📄 vectorSearch.ts • 4179 bytes
/**
* CmdCode 向量记忆系统 - 向量搜索(简化版)
*
* 注:由于 Bun sqlite 暂不支持虚拟表,向量搜索简化为:
* - 存储 embedding blob 到数据库
* - 搜索时使用 FTS5 关键词匹配 + 内存向量计算
*/
import { getDb } from './database'
import { packEmbedding } from './utils'
import { getEmbedding, clearCache } from './embedding'
import { t } from '../i18n.js'
import type { MessageInfo } from './sessionStore'
// 内存中的向量索引(用于快速相似度搜索)
const memoryIndex = new Map<number, number[]>()
const MAX_MEMORY_INDEX = 1000
/** 存储消息向量 */
export async function storeMessageEmbedding(msgId: number, content: string): Promise<boolean> {
try {
const embedding = await getEmbedding(content)
const db = getDb()
const vectorBlob = packEmbedding(embedding)
const textHash = require('crypto').createHash('sha256').update(content).digest('hex')
db.run(`
INSERT OR REPLACE INTO message_embeddings (msg_id, embedding, text_hash, created_at)

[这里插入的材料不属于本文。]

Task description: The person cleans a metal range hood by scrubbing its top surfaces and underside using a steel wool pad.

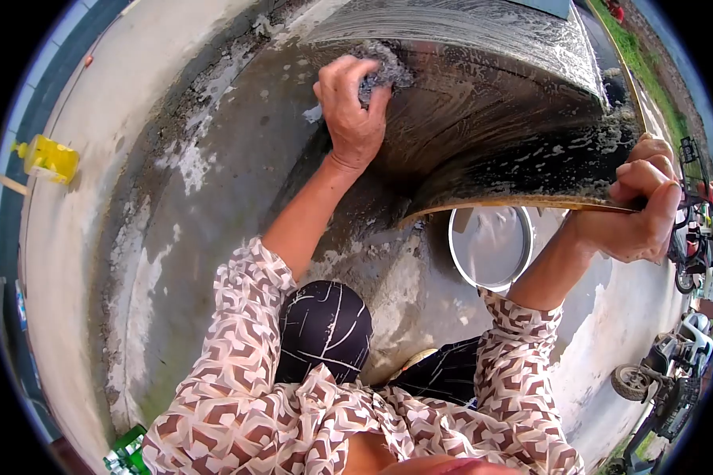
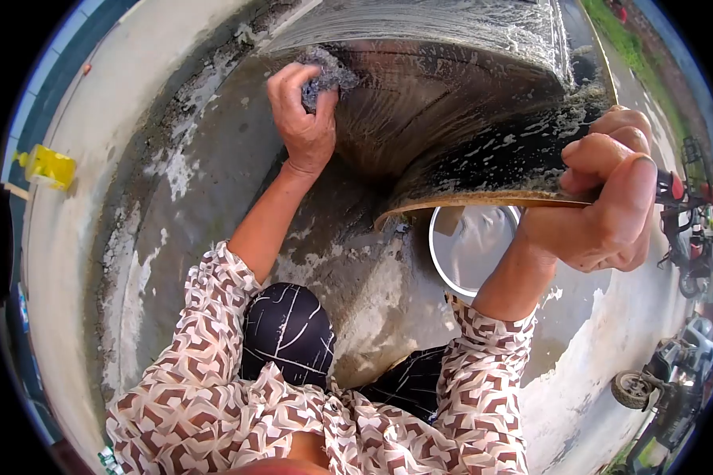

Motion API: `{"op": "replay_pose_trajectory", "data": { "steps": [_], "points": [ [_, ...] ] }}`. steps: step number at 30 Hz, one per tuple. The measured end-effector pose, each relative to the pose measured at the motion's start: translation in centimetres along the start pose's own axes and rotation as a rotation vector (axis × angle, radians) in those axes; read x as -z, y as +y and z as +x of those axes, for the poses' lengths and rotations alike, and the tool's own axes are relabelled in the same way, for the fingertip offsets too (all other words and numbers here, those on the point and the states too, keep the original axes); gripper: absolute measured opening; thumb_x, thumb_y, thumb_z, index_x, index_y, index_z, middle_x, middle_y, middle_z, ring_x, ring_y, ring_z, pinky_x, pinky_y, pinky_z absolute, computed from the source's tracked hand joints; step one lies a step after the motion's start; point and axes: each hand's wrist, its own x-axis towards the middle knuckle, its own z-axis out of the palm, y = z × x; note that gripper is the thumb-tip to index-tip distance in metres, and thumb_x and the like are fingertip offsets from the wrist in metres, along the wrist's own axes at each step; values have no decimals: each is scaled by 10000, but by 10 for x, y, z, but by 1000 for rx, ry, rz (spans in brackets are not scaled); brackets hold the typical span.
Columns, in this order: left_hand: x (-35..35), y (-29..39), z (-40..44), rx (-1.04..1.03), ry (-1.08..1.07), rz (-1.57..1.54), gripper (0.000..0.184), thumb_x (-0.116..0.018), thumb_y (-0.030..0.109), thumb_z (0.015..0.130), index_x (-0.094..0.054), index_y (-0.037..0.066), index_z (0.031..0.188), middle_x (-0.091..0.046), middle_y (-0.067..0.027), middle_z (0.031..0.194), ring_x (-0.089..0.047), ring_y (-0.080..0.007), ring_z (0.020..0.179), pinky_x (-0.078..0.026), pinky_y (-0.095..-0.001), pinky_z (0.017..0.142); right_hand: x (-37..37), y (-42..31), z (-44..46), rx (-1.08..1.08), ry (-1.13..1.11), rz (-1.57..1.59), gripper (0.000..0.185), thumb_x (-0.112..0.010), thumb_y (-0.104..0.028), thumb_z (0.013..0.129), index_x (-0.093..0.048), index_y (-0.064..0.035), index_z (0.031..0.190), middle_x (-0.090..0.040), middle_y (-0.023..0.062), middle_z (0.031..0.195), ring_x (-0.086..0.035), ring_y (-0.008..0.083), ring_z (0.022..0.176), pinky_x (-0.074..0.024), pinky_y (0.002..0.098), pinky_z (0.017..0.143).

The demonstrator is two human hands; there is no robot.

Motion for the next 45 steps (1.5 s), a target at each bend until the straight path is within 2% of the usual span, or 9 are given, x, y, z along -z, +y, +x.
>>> {"op": "replay_pose_trajectory", "data": {
  "steps": [6,9,18,20,22,26,31,38,45],
  "points": [
    [-14,-25,-4,569,252,-9,305,-562,47,866,-448,-42,1134,-435,-197,1126,-461,-311,1035,-372,-379,929,1,1,-2,16,22,9,402,-396,-216,888,-470,-39,535,-290,15,465,-338,147,496,-312,329,558],
    [-34,41,-3,8,22,-128,341,-611,35,833,-465,-7,1138,-423,-188,1145,-427,-334,1076,-333,-429,976,7,1,1,15,-11,11,395,-352,-241,908,-452,-68,568,-255,0,496,-307,150,513,-319,345,576],
    [-44,69,12,-564,-103,-30,118,-581,208,847,-569,199,964,-548,3,967,-497,-131,759,-329,-319,698,9,0,-3,-36,29,32,382,-330,-279,876,-335,-115,531,-209,-1,495,-292,156,541,-312,351,623],
    [-27,26,6,-445,-112,46,193,-650,113,771,-578,167,942,-563,0,946,-529,-134,789,-327,-321,675,4,-6,-4,-93,27,33,392,-338,-282,874,-348,-111,521,-221,-2,490,-302,156,543,-309,348,623],
    [-5,-4,2,-202,-106,43,363,-632,-85,654,-576,66,979,-556,-104,928,-550,-311,854,-398,-391,763,1,-7,-3,-117,38,31,399,-345,-283,871,-363,-106,514,-230,-3,485,-312,158,546,-306,344,622],
    [-15,21,7,84,1,-93,332,-629,-73,674,-550,34,978,-533,-143,899,-554,-348,816,-441,-396,712,-3,-7,-1,-136,50,37,393,-370,-278,854,-384,-93,508,-233,-3,475,-323,156,552,-301,344,625],
    [-40,93,34,-330,-155,-188,133,-649,29,725,-555,40,819,-497,-69,754,-499,-189,521,-411,-315,480,-6,-6,-2,-171,135,39,374,-383,-262,837,-385,-94,503,-224,-4,470,-305,147,545,-326,351,660],
    [3,25,37,-114,-346,-30,155,-615,-4,755,-552,-5,896,-580,-128,767,-609,-303,598,-487,-357,491,-7,-8,-2,-162,107,61,391,-382,-234,857,-389,-90,493,-234,-5,465,-319,148,549,-308,342,639],
    [-25,104,43,-80,-413,-220,161,-629,36,768,-518,-10,876,-591,-148,763,-598,-305,536,-481,-381,456,-7,-9,-1,-172,160,55,388,-384,-227,849,-344,-96,486,-222,-3,466,-305,153,550,-282,342,606]
  ]
}}
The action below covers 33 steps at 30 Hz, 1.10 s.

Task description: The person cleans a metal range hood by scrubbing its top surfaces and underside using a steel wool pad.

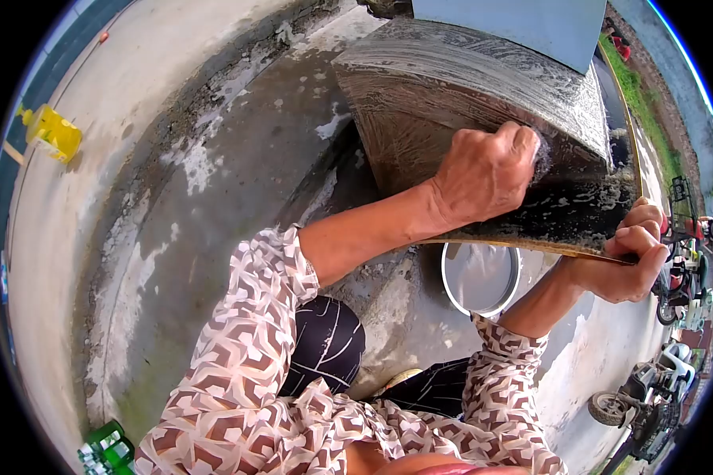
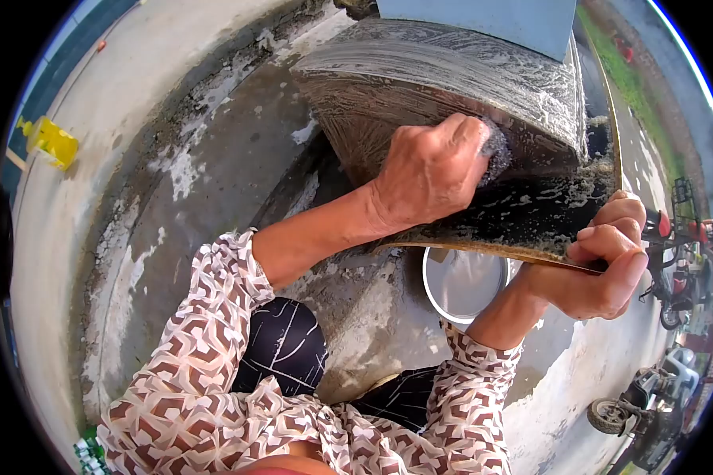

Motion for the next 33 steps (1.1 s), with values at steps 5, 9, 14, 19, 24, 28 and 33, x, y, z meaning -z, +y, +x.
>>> {"op": "replay_pose_trajectory", "data": {
  "steps": [5,9,14,19,24,28,33],
  "points": [
    [14,-28,-17,34,5,59,132,-620,34,773,-528,0,860,-589,-149,706,-598,-330,552,-476,-383,473,1,-1,-2,9,-4,-8,375,-386,-236,833,-337,-99,487,-213,-2,464,-311,157,556,-284,339,598],
    [59,-85,-39,316,105,96,90,-556,50,814,-497,-17,814,-501,-245,636,-513,-450,609,-418,-448,559,8,3,-2,18,-43,-6,374,-388,-224,838,-361,-93,489,-219,-4,464,-315,157,561,-281,331,589],
    [42,-71,-31,481,141,-15,142,-526,91,820,-471,-21,751,-462,-252,606,-495,-442,581,-409,-437,545,4,1,0,-5,3,2,378,-392,-226,844,-371,-96,490,-205,-8,473,-307,149,561,-275,326,597],
    [12,-27,-16,220,72,-109,89,-546,50,798,-521,-33,817,-519,-227,626,-546,-409,564,-438,-445,545,7,0,1,-9,-17,11,376,-385,-230,846,-369,-99,494,-204,-5,476,-308,146,566,-276,331,600],
    [49,-82,-36,546,175,-43,158,-512,117,826,-528,-35,784,-546,-246,659,-562,-424,612,-447,-441,584,9,-1,-2,19,-51,-5,340,-382,-210,810,-322,-89,498,-224,5,481,-305,153,566,-278,341,598],
    [75,-125,-43,731,301,-63,209,-498,150,793,-529,-57,795,-491,-218,638,-478,-287,604,-424,-401,636,9,-2,0,30,-69,-16,348,-381,-193,818,-338,-64,498,-234,15,493,-311,156,559,-283,337,602],
    [61,-104,-33,843,410,-280,199,-501,127,782,-515,-65,737,-478,-152,583,-441,-176,587,-408,-364,598,3,0,-1,39,-36,-31,360,-403,-199,833,-370,-63,501,-243,14,496,-305,155,562,-286,344,603]
  ]
}}
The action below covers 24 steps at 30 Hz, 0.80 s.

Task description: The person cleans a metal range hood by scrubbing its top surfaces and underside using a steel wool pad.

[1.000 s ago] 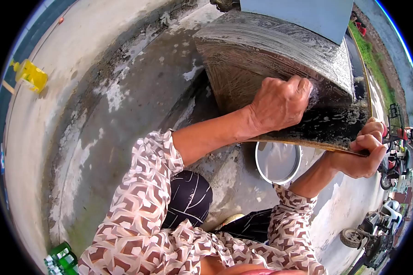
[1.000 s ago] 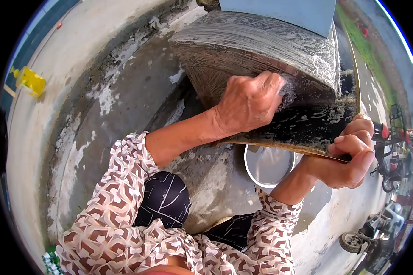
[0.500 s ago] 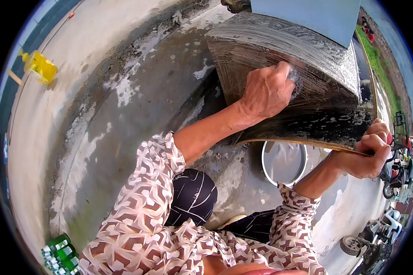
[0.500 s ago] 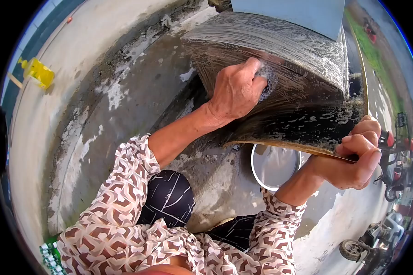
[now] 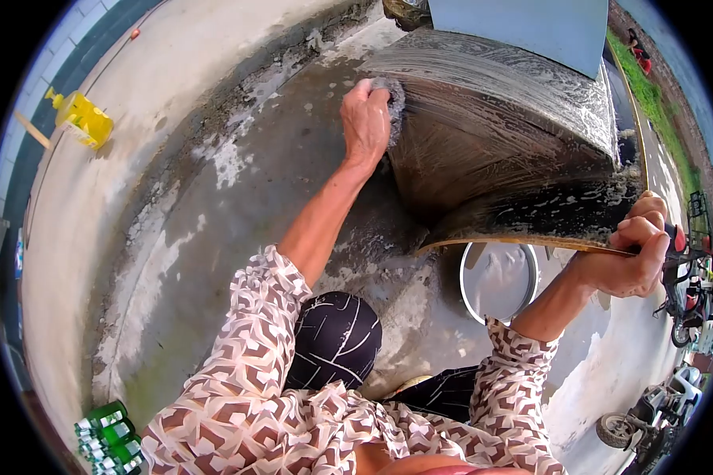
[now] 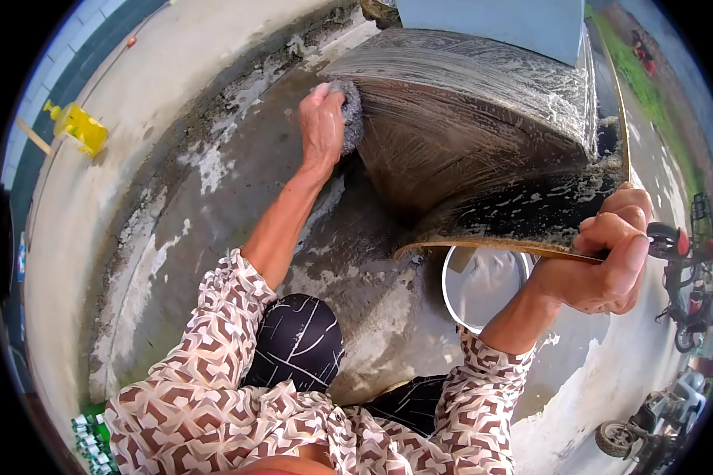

VALUES (?, ?, ?, datetime('now'))
`, msgId, vectorBlob, textHash)
// 同时存入内存索引
if (memoryIndex.size >= MAX_MEMORY_INDEX) {
const firstKey = memoryIndex.keys().next().value
memoryIndex.delete(firstKey)
}
memoryIndex.set(msgId, embedding)
return true
} catch (e) {
console.error(t('error.save_vector'), e)
return false
}
}
/** 余弦相似度计算 */
function cosineSimilarity(a: number[], b: number[]): number {
let dot = 0, normA = 0, normB = 0
for (let i = 0; i < a.length; i++) {
dot += a[i] * b[i]
normA += a[i] * a[i]
normB += b[i] * b[i]
}
return dot / (Math.sqrt(normA) * Math.sqrt(normB) + 1e-10)
}
/** 向量相似度搜索(内存计算) */
export async function searchVectors(query: string, sessionId?: string, limit = 20): Promise<(MessageInfo & { distance: number })[]> {
try {
const queryEmbedding = await getEmbedding(query)
const db = getDb()
// 获取该会话的所有消息及其向量
let sql: string
let params: any[]
if (sessionId) {
sql = `
SELECT m.*, e.embedding FROM messages m
LEFT JOIN message_embeddings e ON m.id = e.msg_id
WHERE m.session_id = ? AND e.embedding IS NOT NULL
`
params = [sessionId]
} else {
sql = `
SELECT m.*, e.embedding FROM messages m
LEFT JOIN message_embeddings e ON m.id = e.msg_id
WHERE e.embedding IS NOT NULL
`
params = []
}
const rows = db.query(sql).all(...params) as any[]
// 计算相似度并排序
const results: (MessageInfo & { distance: number })[] = []
for (const row of rows) {
if (row.embedding) {
const embedding = Array.from(new Float32Array(row.embedding.buffer))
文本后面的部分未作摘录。